Aim of the exercise — Return each record shown beneath, word for word.

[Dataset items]
=====

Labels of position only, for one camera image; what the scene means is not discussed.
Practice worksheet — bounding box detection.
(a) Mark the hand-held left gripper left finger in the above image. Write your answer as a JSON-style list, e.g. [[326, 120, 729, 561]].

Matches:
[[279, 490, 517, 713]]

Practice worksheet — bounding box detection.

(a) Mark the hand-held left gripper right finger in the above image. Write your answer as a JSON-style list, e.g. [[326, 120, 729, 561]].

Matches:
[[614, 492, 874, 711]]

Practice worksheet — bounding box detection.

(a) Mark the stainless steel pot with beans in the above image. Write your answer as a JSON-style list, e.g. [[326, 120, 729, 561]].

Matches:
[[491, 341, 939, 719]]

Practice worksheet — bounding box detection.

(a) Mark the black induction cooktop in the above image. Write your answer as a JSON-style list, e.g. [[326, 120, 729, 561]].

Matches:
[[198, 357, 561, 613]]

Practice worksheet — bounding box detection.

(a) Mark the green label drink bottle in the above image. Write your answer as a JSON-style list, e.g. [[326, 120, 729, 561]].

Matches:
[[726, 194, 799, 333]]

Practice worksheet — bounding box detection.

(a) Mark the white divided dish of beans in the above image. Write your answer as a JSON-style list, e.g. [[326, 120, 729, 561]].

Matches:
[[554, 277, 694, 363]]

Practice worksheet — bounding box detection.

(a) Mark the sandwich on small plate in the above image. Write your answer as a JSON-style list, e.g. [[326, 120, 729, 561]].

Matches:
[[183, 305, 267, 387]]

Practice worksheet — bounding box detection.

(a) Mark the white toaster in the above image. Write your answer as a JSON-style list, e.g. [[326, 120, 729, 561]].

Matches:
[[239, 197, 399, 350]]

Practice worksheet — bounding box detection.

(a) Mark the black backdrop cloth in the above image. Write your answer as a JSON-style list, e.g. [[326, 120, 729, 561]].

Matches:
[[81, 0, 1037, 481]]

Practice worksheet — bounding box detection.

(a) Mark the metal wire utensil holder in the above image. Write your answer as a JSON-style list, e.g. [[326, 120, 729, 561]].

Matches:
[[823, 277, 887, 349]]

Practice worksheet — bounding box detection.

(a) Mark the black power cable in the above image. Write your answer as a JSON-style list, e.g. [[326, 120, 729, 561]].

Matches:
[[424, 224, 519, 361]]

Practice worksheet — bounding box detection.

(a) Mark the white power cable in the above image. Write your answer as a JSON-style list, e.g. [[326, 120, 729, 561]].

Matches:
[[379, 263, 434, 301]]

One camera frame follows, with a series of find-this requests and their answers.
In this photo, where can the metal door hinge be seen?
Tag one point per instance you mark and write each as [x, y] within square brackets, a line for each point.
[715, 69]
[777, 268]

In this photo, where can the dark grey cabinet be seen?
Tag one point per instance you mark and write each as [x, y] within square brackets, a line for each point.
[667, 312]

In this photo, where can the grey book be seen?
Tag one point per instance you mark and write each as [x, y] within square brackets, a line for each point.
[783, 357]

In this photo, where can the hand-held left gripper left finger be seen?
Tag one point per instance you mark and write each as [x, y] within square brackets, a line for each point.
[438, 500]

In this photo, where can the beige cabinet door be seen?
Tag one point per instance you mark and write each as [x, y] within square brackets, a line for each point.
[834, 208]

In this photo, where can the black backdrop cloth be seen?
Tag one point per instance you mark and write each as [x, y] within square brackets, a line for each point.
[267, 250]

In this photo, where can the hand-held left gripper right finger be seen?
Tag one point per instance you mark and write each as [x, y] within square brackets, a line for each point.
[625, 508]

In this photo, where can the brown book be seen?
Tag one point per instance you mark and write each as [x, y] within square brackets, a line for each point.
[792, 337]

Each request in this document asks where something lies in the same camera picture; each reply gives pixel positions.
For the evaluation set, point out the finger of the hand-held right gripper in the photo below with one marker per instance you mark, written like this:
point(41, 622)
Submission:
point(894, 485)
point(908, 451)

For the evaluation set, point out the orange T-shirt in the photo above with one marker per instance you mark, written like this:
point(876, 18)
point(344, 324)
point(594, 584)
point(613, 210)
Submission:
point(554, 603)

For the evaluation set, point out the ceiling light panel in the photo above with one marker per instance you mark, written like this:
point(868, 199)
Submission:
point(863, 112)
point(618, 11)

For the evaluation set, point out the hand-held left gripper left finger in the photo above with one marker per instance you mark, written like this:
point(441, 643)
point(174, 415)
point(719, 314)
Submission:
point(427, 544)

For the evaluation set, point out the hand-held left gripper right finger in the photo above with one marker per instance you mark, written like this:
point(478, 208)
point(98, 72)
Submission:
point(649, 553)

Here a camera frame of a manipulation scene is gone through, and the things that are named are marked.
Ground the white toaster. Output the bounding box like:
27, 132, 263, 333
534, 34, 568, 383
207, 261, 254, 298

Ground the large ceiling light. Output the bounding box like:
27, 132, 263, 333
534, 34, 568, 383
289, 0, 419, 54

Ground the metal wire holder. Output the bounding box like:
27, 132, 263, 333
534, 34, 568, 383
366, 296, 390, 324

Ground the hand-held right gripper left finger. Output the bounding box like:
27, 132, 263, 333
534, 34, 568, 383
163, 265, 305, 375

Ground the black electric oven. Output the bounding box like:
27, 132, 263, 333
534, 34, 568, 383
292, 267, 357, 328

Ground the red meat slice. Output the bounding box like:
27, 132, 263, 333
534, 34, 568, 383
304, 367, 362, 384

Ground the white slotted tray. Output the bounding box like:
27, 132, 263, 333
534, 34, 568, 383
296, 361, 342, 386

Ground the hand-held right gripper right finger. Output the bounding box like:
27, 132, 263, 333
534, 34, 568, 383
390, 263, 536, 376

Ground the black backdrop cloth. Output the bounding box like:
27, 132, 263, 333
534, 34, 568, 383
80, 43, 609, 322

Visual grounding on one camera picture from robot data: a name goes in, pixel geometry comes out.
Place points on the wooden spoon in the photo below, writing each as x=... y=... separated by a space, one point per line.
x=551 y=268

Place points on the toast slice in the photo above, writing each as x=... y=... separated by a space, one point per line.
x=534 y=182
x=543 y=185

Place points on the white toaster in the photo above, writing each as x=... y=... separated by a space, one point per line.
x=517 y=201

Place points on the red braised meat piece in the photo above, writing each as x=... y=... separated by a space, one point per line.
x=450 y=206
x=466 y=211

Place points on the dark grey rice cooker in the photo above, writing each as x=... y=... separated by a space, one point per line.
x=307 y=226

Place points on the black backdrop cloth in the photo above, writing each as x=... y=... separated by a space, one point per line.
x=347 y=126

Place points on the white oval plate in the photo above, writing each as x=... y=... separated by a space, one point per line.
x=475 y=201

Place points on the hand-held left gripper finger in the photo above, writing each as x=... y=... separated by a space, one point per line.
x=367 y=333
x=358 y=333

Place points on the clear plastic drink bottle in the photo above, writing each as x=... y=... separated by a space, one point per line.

=====

Worked solution —
Labels of position only, for one camera image; what the scene means is not discussed.
Practice worksheet — bounding box detection.
(a) Mark the hand-held left gripper left finger in the above image. Write your answer as a JSON-style list, e.g. [[326, 120, 729, 561]].

Matches:
[[279, 490, 517, 713]]

Practice worksheet — bounding box detection.

(a) Mark the hand-held left gripper right finger in the above image. Write your answer as a JSON-style list, e.g. [[326, 120, 729, 561]].

Matches:
[[614, 492, 874, 711]]

Practice worksheet — bounding box detection.

(a) Mark the stainless steel pot with beans in the above image. Write your answer as a JSON-style list, e.g. [[326, 120, 729, 561]].

Matches:
[[491, 341, 939, 719]]

Practice worksheet — bounding box detection.

(a) Mark the black induction cooktop in the above image. Write your answer as a JSON-style list, e.g. [[326, 120, 729, 561]].

Matches:
[[198, 357, 561, 613]]

Practice worksheet — bounding box detection.

(a) Mark the green label drink bottle in the above image. Write your answer as a JSON-style list, e.g. [[326, 120, 729, 561]].

Matches:
[[726, 194, 799, 333]]

Practice worksheet — bounding box detection.

(a) Mark the white divided dish of beans in the above image. Write your answer as a JSON-style list, e.g. [[326, 120, 729, 561]].

Matches:
[[554, 277, 694, 363]]

Practice worksheet — bounding box detection.

(a) Mark the sandwich on small plate in the above image. Write your answer as a JSON-style list, e.g. [[326, 120, 729, 561]].

Matches:
[[183, 305, 267, 387]]

Practice worksheet — bounding box detection.

(a) Mark the white toaster in the above image. Write your answer as a JSON-style list, e.g. [[326, 120, 729, 561]].

Matches:
[[239, 197, 399, 350]]

Practice worksheet — bounding box detection.

(a) Mark the black backdrop cloth in the above image. Write your answer as a JSON-style list, e.g. [[326, 120, 729, 561]].

Matches:
[[81, 0, 1037, 481]]

Practice worksheet — bounding box detection.

(a) Mark the metal wire utensil holder in the above image. Write your answer as a JSON-style list, e.g. [[326, 120, 729, 561]].

Matches:
[[823, 277, 887, 349]]

Practice worksheet — bounding box detection.

(a) Mark the black power cable in the above image. Write your answer as a JSON-style list, e.g. [[326, 120, 729, 561]].

Matches:
[[424, 224, 519, 361]]

Practice worksheet — bounding box detection.

(a) Mark the white power cable in the above image. Write your answer as a JSON-style list, e.g. [[326, 120, 729, 561]].

Matches:
[[379, 263, 434, 301]]

One camera frame follows, with a series of find-this requests and their answers.
In this photo, where can the metal door hinge be seen?
Tag one point per instance you mark and write each as [x, y] within square brackets, a line for each point.
[715, 69]
[777, 268]

In this photo, where can the dark grey cabinet be seen?
Tag one point per instance you mark and write each as [x, y] within square brackets, a line for each point.
[667, 312]

In this photo, where can the grey book be seen?
Tag one point per instance you mark and write each as [x, y] within square brackets, a line for each point.
[783, 357]

In this photo, where can the hand-held left gripper left finger be seen?
Tag one point per instance you mark and write each as [x, y] within square brackets, a line for each point.
[438, 500]

In this photo, where can the beige cabinet door be seen?
Tag one point per instance you mark and write each as [x, y] within square brackets, a line for each point.
[834, 208]

In this photo, where can the black backdrop cloth be seen?
Tag one point per instance you mark and write each as [x, y] within square brackets, a line for each point.
[267, 250]

In this photo, where can the hand-held left gripper right finger be seen?
Tag one point per instance you mark and write each as [x, y] within square brackets, a line for each point.
[625, 508]

In this photo, where can the brown book be seen?
Tag one point per instance you mark and write each as [x, y] within square brackets, a line for each point.
[792, 337]

Each request in this document asks where something lies in the same camera picture; each reply gives pixel positions.
For the evaluation set, point out the finger of the hand-held right gripper in the photo below with one marker per instance you mark, written like this:
point(41, 622)
Submission:
point(894, 485)
point(908, 451)

For the evaluation set, point out the orange T-shirt in the photo above with one marker per instance you mark, written like this:
point(876, 18)
point(344, 324)
point(594, 584)
point(613, 210)
Submission:
point(554, 603)

For the evaluation set, point out the ceiling light panel in the photo above with one marker per instance you mark, written like this:
point(868, 199)
Submission:
point(863, 112)
point(618, 11)

For the evaluation set, point out the hand-held left gripper left finger in the photo above with one marker per instance you mark, written like this:
point(441, 643)
point(174, 415)
point(719, 314)
Submission:
point(427, 544)

For the evaluation set, point out the hand-held left gripper right finger in the photo above with one marker per instance you mark, written like this:
point(478, 208)
point(98, 72)
Submission:
point(649, 553)

Here a camera frame of a manipulation scene is gone through, and the things that are named are marked.
Ground the white toaster. Output the bounding box like:
27, 132, 263, 333
534, 34, 568, 383
207, 261, 254, 298

Ground the large ceiling light. Output the bounding box like:
27, 132, 263, 333
534, 34, 568, 383
289, 0, 419, 54

Ground the metal wire holder. Output the bounding box like:
27, 132, 263, 333
534, 34, 568, 383
366, 296, 390, 324

Ground the hand-held right gripper left finger. Output the bounding box like:
27, 132, 263, 333
534, 34, 568, 383
163, 265, 305, 375

Ground the black electric oven. Output the bounding box like:
27, 132, 263, 333
534, 34, 568, 383
292, 267, 357, 328

Ground the red meat slice. Output the bounding box like:
27, 132, 263, 333
534, 34, 568, 383
304, 367, 362, 384

Ground the white slotted tray. Output the bounding box like:
27, 132, 263, 333
534, 34, 568, 383
296, 361, 342, 386

Ground the hand-held right gripper right finger. Output the bounding box like:
27, 132, 263, 333
534, 34, 568, 383
390, 263, 536, 376

Ground the black backdrop cloth. Output the bounding box like:
27, 132, 263, 333
534, 34, 568, 383
80, 43, 609, 322

Visual grounding on one camera picture from robot data: a name goes in, pixel geometry comes out.
Place points on the wooden spoon in the photo below, writing each as x=... y=... separated by a space, one point per line.
x=551 y=268

Place points on the toast slice in the photo above, writing each as x=... y=... separated by a space, one point per line.
x=534 y=182
x=543 y=185

Place points on the white toaster in the photo above, writing each as x=... y=... separated by a space, one point per line.
x=517 y=201

Place points on the red braised meat piece in the photo above, writing each as x=... y=... separated by a space, one point per line.
x=450 y=206
x=466 y=211

Place points on the dark grey rice cooker in the photo above, writing each as x=... y=... separated by a space, one point per line.
x=307 y=226

Place points on the black backdrop cloth in the photo above, writing each as x=... y=... separated by a space, one point per line.
x=347 y=126

Place points on the white oval plate in the photo above, writing each as x=... y=... separated by a space, one point per line.
x=475 y=201

Place points on the hand-held left gripper finger in the photo above, writing each as x=... y=... separated by a space, one point per line.
x=367 y=333
x=358 y=333

Place points on the clear plastic drink bottle in the photo above, writing each as x=... y=... separated by a space, one point per line.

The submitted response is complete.